The South Carolina state senator and prominent pastor Reverend Clementa Pinckney is feared dead in the mass shooting at an historic church in Charleston.

Police have declined to confirm the identity of any of the nine people who have died after gunfire broke out during a prayer meeting at the Mother Emanuel African Methodist Episcopal Church.

But according to the civil rights leader Reverend Al Sharpton, the pastor of the church Rev Pinckney was present at the meeting and among those killed, and Fox News quoted a South Carolina legislator as confirming the pastor was among the dead.

Todd Rutherford, the House minority leader in South Carolina, said Rev Pinckney and eight others had been killed in the attack, with police still searching for an unidentified white gunman.

“It is a devastating loss and that’s putting it mildly,” Reverend Joseph Darby, the presiding elder at Beaufort AME Church, told MSNBC. “He was an advocate for the people, he was a very caring and competent pastor, and he was a very brave man. Brave men sometimes die difficult deaths.
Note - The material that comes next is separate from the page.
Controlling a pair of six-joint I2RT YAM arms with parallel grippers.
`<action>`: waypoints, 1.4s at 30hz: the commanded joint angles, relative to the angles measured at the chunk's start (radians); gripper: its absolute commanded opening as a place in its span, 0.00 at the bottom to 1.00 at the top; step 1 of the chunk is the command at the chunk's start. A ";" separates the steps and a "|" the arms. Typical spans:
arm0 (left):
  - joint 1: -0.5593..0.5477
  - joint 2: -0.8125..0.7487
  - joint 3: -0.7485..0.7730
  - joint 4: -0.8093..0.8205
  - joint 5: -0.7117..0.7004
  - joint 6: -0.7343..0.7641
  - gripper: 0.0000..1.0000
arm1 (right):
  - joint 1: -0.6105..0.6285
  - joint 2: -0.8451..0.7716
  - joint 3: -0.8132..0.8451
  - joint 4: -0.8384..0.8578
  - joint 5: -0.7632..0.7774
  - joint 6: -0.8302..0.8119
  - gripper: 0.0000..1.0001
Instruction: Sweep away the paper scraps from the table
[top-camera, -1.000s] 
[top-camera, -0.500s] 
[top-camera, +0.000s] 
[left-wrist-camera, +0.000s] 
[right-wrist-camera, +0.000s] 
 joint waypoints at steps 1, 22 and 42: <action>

He would’ve wanted to go out serving the people, it’s unfortunate that he’s gone.”

Rev Pinckney, 41, was the youngest African American ever elected to the South Carolina state legislature when he was made a representative in 1996, at the age of 23.

He was named by Ebony Magazine as one of the African American community’s 30 leaders of the future, and elected to the state senate in 2000.

Coming from a family of pastors, Rev Pinckney reportedly started preaching at the age of 13. He was named a pastor at 18, and was appointed to Emanuel AME Church in Charleston in 2010.

According to local media reports from the time, Rev Pinckney attended a vigil in North Charleston in the aftermath of the shooting of Walter Scott, where he was joined by Rev Sharpton.

Rev Pinckney led calls for mandatory police body cameras, and rallied the public to show their support.

"I think that if my colleagues will be moved by the fact that other people are moved by the need for body cameras, and also that there will be persons that will give testimony as to why body cameras are important,” he said.

“Body cameras help to record what happens. It may not be the golden ticket, the golden egg, the end-all-fix-all, but it helps to paint a picture of what happens during a police stop."